Protein interactions were tested by BiFC and monitored in epidermal cells of N. benthamiana using epifluorescence microscopy. The name of the protein indicates whether the YFP half was fused to the N- or C-terminus of the test protein (e.g., YN-RNase3 and IbSGS3-YC, respectively). Co-expression of the test proteins with eIF(iso)4E of potato [27] was included as a negative control for interaction (panels b, d, f, h, j and k). (a) Interaction of AtRDR6 and AtSGS3 resulted in SGS3/RDR6 bodies (positive control); (b) negative control. (c) RNase3 did not interact with AtRDR6, but (e) interacted with AtSGS3 (A. thaliana) and (i) IbSGS3 (I. batatas). (g) Catalytically inactive RNase3-Ala was also able to interact with SGS3. Data were collected at 2 dpi.
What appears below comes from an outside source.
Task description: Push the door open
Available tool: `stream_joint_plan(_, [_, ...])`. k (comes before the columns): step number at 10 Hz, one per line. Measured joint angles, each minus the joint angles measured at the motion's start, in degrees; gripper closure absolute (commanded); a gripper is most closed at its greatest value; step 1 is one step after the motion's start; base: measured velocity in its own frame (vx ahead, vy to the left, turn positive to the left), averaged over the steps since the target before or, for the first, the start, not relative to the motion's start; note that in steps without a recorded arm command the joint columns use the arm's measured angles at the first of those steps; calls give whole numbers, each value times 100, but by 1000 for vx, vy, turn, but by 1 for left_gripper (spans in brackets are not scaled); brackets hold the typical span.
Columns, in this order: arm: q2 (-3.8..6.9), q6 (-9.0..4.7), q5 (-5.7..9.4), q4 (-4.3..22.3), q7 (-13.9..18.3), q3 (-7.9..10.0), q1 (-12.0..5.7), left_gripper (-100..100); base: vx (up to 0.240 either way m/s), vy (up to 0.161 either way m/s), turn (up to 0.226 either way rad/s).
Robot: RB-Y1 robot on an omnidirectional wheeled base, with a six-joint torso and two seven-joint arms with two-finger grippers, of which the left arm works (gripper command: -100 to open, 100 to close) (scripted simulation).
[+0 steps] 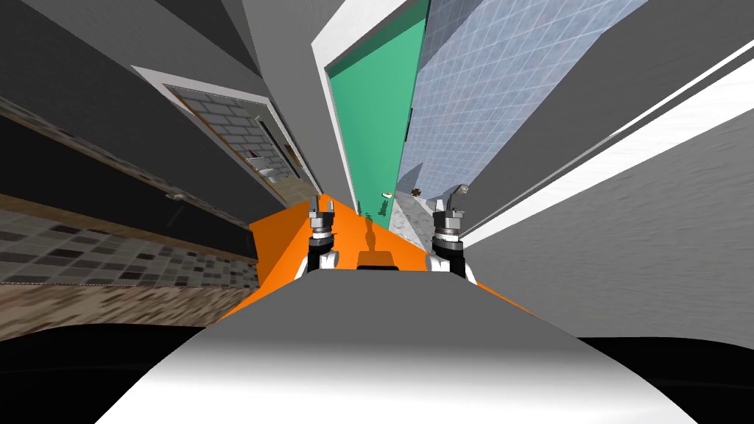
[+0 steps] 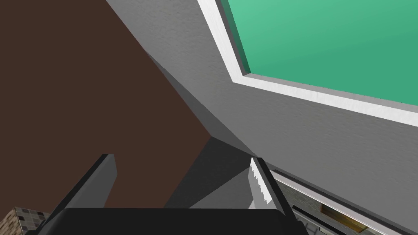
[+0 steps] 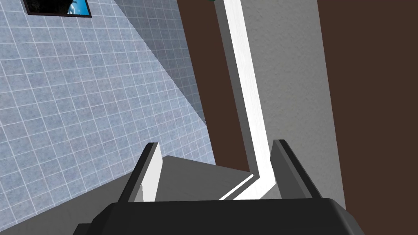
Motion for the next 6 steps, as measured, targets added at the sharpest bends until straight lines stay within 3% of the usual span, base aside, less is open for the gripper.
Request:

All images were acquired at the same magnification. Scale bar, 20 μm.
Fig 4.
Interactions of RNase3 and AtSGS3, as assessed with BiFC and confocal microscopy, co-localize with cytoplasmic punctate bodies containing AtRDR6 in epidermal cells of N. benthamiana.
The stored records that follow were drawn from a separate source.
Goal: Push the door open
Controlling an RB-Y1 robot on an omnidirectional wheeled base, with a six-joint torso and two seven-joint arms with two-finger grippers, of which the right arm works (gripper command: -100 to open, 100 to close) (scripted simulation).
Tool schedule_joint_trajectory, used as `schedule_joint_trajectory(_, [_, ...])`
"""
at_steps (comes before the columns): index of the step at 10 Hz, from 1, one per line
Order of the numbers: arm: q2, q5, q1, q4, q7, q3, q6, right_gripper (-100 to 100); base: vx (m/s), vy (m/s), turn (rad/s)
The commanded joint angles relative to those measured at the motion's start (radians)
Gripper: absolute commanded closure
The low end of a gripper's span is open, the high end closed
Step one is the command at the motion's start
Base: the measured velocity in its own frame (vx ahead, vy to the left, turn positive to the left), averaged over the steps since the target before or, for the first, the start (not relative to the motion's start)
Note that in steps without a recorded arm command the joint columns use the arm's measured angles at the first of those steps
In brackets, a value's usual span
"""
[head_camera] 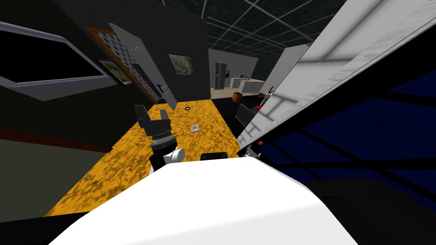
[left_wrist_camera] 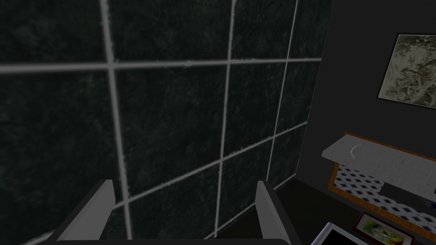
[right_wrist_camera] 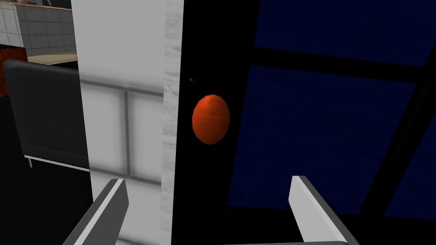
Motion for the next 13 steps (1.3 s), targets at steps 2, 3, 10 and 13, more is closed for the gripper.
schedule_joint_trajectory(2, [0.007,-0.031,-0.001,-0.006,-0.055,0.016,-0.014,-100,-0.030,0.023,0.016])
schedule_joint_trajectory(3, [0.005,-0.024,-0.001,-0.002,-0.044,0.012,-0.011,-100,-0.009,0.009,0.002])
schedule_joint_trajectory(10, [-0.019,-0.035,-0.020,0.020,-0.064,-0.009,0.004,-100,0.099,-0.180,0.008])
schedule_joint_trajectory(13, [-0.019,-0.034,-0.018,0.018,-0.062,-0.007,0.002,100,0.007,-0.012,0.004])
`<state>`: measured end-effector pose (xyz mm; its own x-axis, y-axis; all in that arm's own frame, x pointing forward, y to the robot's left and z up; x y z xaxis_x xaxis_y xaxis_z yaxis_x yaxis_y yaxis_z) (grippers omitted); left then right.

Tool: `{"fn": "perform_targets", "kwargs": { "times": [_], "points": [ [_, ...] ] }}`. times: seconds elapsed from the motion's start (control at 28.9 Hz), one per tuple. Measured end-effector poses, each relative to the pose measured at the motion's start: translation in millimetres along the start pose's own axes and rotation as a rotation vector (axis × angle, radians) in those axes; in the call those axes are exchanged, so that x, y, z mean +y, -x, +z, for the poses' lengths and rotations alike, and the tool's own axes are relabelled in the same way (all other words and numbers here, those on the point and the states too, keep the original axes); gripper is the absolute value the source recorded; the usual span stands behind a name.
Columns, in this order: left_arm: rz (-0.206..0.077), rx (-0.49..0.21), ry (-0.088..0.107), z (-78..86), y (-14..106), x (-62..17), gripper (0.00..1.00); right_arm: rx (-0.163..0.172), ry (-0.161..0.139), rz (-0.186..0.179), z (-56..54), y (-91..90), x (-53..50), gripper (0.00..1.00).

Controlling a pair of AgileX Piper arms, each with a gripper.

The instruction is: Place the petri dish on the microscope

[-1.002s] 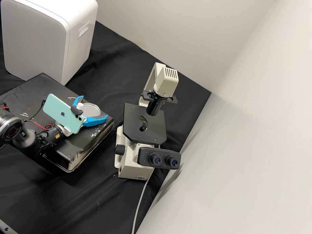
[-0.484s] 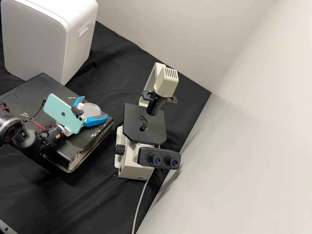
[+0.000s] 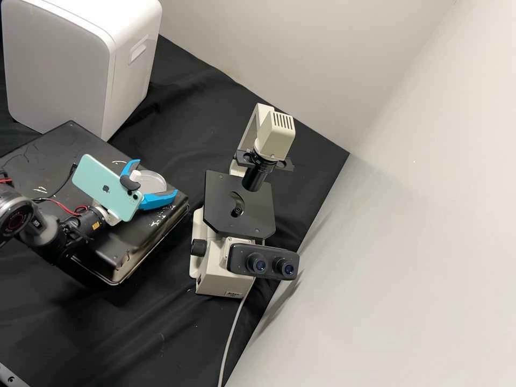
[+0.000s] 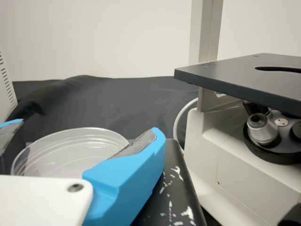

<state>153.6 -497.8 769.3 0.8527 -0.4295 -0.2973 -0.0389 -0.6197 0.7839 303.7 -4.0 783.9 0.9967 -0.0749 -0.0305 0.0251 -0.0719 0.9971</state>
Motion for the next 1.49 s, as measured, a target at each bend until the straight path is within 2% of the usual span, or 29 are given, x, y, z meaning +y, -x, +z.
{"fn": "perform_targets", "kwargs": {
  "times": [0.14,0.24,0.41,0.66,0.76,1.17,1.38,1.49],
  "points": [
    [0.002,0.004,-0.001,-0.7,0.2,0.4,1.00,-0.001,-0.005,0.004,1.2,7.4,4.0,0.00],
    [0.002,0.006,-0.001,-0.9,0.2,0.4,1.00,-0.005,-0.022,0.016,2.0,13.8,8.2,0.00],
    [0.002,0.006,-0.001,-0.9,0.2,0.4,1.00,-0.011,-0.033,0.035,3.4,22.3,14.4,0.00],
    [0.002,0.006,-0.001,-0.9,0.2,0.4,1.00,0.025,-0.043,0.095,0.3,29.8,28.4,0.00],
    [0.002,0.006,-0.001,-0.9,0.2,0.4,1.00,0.038,-0.039,0.105,-1.0,30.8,31.0,0.00],
    [0.002,0.006,-0.001,-0.9,0.2,0.4,1.00,0.038,-0.038,0.095,-0.3,30.3,29.4,0.00],
    [0.003,0.008,0.000,-1.1,0.2,0.5,1.00,0.019,-0.038,0.079,4.8,27.1,25.0,0.00],
    [0.003,0.008,0.000,-1.1,0.2,0.5,1.00,0.022,-0.038,0.064,4.7,22.5,20.5,0.00]
  ]
}}
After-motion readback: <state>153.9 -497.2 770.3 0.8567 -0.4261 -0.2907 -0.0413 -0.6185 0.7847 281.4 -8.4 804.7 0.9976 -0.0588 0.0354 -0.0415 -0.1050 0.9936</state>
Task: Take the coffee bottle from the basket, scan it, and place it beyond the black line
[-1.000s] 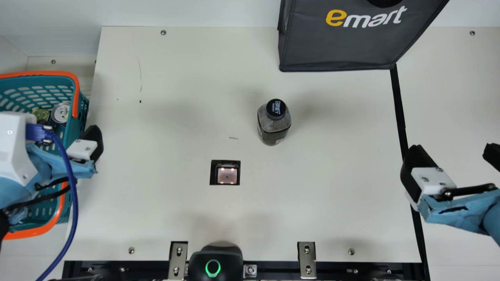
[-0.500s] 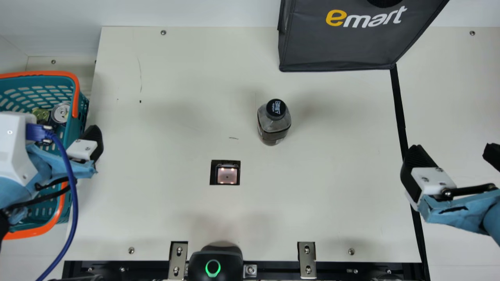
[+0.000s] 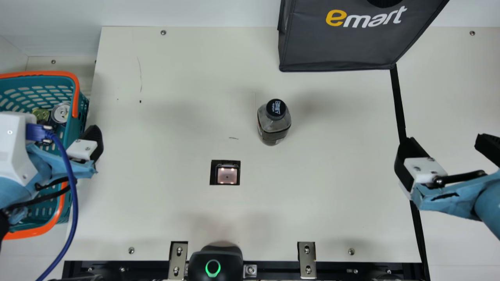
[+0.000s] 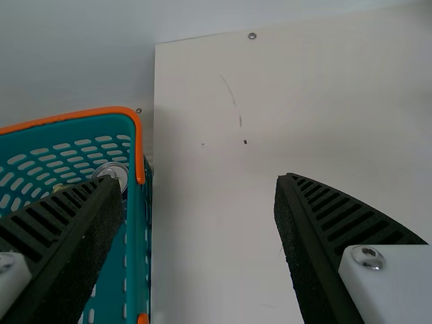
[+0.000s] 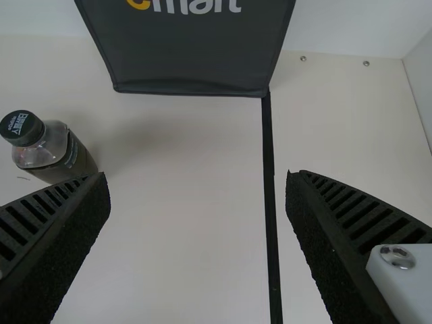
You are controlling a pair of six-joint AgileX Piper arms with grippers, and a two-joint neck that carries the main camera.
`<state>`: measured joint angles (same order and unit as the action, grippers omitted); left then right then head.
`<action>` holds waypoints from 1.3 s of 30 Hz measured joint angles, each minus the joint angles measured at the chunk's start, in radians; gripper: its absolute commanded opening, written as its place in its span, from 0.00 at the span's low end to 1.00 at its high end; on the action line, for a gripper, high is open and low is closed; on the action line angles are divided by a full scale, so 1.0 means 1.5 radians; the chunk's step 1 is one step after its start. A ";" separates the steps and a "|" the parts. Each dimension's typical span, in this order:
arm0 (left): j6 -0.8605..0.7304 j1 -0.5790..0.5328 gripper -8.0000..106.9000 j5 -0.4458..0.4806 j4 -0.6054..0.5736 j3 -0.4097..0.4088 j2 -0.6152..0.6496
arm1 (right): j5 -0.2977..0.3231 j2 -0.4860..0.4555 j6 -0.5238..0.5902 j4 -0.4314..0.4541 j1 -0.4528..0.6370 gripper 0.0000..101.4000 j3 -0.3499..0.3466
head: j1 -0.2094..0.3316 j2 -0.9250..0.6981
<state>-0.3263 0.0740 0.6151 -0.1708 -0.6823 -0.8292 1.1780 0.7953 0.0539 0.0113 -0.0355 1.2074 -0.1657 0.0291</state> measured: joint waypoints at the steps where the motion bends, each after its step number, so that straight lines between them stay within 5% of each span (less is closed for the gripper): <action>1: 0.000 0.000 0.85 0.000 0.000 0.000 0.000 | -0.001 0.002 0.000 0.000 -0.003 0.90 0.000 | 0.000 0.000; 39: 0.000 0.000 0.85 0.000 0.000 0.000 0.000 | -0.124 0.151 -0.070 0.070 -0.178 0.90 -0.009 | 0.000 0.000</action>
<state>-0.3263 0.0740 0.6151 -0.1708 -0.6823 -0.8292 0.9917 1.0221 -0.0516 0.1156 -0.3031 1.1942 -0.1657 0.0291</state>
The three proteins were co-expressed by agroinfiltration. Images were acquired at an optical plane in which many RDR6-containing bodies were observed at 2 dpi. The dashed circles point out some of the cytoplasmic punctate bodies that show signals of the RNase3-SGS3 interaction and co-localize with RDR6. Scale bar, 10 μm.
Fig 5.
Co-expression of RNase3 and IbSGS3 enhances suppression of sense-mediated gene silencing (gene co-suppression).
(a) and (b) Four sectors (1 to 4) of a leaf of N. benthamiana 16c constitutively expressing gfp were agroinfiltrated to co-express GFP and (1) GUS (negative control), (2) IbSGS3 and RNase3, (3) RNase3, or (4) IbSGS3. If RNase3 was not used, the corresponding Agrobacterium strain was replaced with a strain expressing β-glucuronidase (GUS, negative control). IbSGS3 was expressed with the N-proximal part of YFP fused to the C-terminus. If it was not used, it was replaced with an Agrobacterium strain expressing YN (N-proximal half of yfp) to maintain similar sense-mediated silencing pressure. The treatments are positioned differently in the two leaves in terms of the younger (basal) and older (tip) part of the leaf. Silencing of gfp was observed by the disappearance of GFP fluorescence (sectors 1 and 4), whereas GFP fluorescence above the background level indicated suppression of gfp silencing (sectors 2 and 3). The leaf was photographed under UV light at 6 dpi. Similar results were obtained in five independent experiments. (c) Northern analysis of gfp mRNA and gfp mRNA-derived siRNA in the agroinfiltrated leaf tissues. Co-expression of GUS or IbSGS3 with GFP by agroinfiltration in gfp-transgenic leaves resulted in gfp silencing, as shown by the readily detectable accumulation of gfp-derived siRNA (Fig 5C). In contrast, co-expression of GFP and RNase3 resulted only in low accumulation of gfp siRNA, and no gfp siRNA could be detected following co-expression of GFP, RNase3 and SGS3; however, accumulation of gfp mRNA was enhanced (Fig 5C). Co-expression of the RNase3-Ala mutant (disabled from catalytic activity on dsRNA) with GFP resulted in readily detectable accumulation of gfp siRNA, whereas co-expression of RNase3-Ala, SGS3 and GFP resulted in low accumulation of gfp siRNA (Fig 5C). 25S and 5S ribosomal RNA is shown as a loading control, respectively. (d) Western analysis of RNase3 and IbSGS3-YN in the agroinfiltrated leaf sectors illustrated in (a) by immunoblotting using anti-RNase3 and anti-GFP antibodies, respectively. Molecular masses of the detected proteins (kDa) were estimated by comparison with the protein marker run in the gel.